Blas Cinalli y Ayrton Viollaz
Blas Cinalli, quien tuvo una condena de 15 años de cárcel, habló sobre la violencia y el entorno familiar. “Dicen que es de la casa la violencia, pero ella -su mamá- nunca me inculcó la violencia a mí. En ese momento me daba mucha impotencia”, dijo.
Ayrton Viollaz, que también recibió 15 años de prisión, resumió lo que recuerda del crimen: “Era de madrugada y estábamos borrachos. Ninguno tenía en la cabeza lo que había pasado”.
Pero también habló del futuro: “Tengo esperanza, sé que en algún momento voy a tener que continuar con mi vida afuera de esto y espero que sea de la mejor manera”.
Hoy, mientras la familia de Fernando continúa reclamando una condena firme y definitiva, los rugbiers -que tenían entre 18 y 21 años al momento del ataque- llevan una vida silenciosa tras las rejas.
Algunos estudian, otros trabajan en talleres penitenciarios, y todos esperan la resolución final de la Corte Suprema de Justicia sobre sus apelaciones.
Se estrnó la serie de Fernando Báez Sosa
“50 segundos: el caso de Fernando Báez Sosa”, se llama la serie documental que estrenará Netflix este jueves 13 de noviembre, a cinco años del asesinato del joven en Villa Gesell.

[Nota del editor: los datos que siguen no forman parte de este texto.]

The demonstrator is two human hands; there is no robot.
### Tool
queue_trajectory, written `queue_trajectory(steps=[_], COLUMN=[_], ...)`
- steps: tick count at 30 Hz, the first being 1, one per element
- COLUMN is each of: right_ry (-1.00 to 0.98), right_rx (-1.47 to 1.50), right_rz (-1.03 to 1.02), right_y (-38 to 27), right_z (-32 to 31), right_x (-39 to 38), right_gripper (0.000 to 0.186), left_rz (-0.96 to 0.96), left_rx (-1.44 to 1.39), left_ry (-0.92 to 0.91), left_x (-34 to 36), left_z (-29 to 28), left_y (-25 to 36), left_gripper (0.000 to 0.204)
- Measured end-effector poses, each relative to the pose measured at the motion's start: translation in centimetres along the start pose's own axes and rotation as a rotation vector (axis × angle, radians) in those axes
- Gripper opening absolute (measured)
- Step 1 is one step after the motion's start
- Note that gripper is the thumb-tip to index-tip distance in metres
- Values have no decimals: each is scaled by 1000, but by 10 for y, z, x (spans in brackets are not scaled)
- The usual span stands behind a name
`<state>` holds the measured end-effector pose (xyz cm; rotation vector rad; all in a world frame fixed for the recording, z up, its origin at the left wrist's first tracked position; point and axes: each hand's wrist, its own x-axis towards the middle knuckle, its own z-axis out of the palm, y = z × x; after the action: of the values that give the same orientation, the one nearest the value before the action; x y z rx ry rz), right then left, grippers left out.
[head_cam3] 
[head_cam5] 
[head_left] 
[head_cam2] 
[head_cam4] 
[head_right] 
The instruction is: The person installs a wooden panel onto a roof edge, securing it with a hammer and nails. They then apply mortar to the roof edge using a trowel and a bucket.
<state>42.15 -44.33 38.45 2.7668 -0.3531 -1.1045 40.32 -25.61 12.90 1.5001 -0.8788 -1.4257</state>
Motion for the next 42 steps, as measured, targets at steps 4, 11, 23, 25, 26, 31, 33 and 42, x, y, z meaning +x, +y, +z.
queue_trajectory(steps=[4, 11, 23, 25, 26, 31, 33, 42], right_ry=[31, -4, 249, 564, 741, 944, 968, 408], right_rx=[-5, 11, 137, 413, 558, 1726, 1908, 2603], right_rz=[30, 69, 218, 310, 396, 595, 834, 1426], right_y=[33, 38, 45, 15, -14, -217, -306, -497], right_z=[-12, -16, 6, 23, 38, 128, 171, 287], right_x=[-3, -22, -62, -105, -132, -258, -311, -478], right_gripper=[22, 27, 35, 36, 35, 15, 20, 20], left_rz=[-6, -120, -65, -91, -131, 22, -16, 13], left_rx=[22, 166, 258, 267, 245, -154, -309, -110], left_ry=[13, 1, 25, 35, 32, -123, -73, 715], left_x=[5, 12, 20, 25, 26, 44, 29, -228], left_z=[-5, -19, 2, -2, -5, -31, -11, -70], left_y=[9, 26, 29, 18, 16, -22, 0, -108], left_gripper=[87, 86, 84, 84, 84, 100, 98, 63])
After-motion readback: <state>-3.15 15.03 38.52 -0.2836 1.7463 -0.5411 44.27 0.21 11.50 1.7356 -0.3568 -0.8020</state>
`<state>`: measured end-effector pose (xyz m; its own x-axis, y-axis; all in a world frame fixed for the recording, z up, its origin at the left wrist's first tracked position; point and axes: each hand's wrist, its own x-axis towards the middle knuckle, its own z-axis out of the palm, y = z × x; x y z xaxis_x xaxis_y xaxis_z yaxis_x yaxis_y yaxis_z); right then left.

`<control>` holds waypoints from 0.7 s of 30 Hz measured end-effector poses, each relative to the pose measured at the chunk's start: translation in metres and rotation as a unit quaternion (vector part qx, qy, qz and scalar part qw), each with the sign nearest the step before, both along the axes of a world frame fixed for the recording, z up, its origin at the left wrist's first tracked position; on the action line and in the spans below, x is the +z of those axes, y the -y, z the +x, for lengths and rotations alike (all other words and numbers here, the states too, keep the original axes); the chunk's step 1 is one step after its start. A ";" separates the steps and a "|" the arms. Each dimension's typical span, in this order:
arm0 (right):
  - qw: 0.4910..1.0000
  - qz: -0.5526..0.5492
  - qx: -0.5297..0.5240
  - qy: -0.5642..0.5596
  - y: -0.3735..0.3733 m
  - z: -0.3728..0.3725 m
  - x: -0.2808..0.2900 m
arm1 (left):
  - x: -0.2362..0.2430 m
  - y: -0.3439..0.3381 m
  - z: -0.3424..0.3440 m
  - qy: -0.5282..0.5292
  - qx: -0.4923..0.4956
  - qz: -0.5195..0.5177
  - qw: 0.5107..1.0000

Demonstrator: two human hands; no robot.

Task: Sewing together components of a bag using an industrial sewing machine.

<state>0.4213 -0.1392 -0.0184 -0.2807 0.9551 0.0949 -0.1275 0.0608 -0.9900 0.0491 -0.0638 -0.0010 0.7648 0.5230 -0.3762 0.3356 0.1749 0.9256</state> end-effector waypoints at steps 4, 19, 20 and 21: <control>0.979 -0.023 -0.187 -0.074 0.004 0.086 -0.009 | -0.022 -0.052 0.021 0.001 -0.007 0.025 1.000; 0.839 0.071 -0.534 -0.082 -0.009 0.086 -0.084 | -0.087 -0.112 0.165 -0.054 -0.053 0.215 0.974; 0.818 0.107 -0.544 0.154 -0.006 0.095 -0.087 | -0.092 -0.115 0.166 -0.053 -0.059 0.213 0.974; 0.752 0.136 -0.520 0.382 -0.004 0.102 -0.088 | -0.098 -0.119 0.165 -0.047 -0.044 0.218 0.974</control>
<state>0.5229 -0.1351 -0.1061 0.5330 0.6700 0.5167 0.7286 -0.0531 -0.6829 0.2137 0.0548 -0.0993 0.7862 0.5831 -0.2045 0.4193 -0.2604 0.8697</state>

La serie contará con testimonios exclusivos y material de archivo inédito. Es dirigida por Martín Rocca y producida por Fabula, reconstruye minuto a minuto el crimen que sacudió a la Argentina en el verano de 2020.
Además, repasa las circunstancias que rodearon la muerte de Fernando, quien fue atacado a la salida de un boliche por un grupo de rugbiers en pleno centro de Villa Gesell.
“En enero de 2020, Fernando, de 18 años, fue asesinado a golpes a la salida de un boliche por un grupo de chicos de su misma edad”, adelantaron en la publicación que compartió la plataforma en su cuenta oficial de X semanas atrás.
Y agregó: “El ataque, registrado en video, se viralizó en pocas horas y conmocionó al país. 50 segundos: el caso Fernando Báez Sosa, una nueva serie documental de tres episodios, aborda uno de los casos más impactantes de los últimos años. Con entrevistas a familiares, amigos, periodistas y algunos de los condenados, estrena el 13 de noviembre en Netflix”.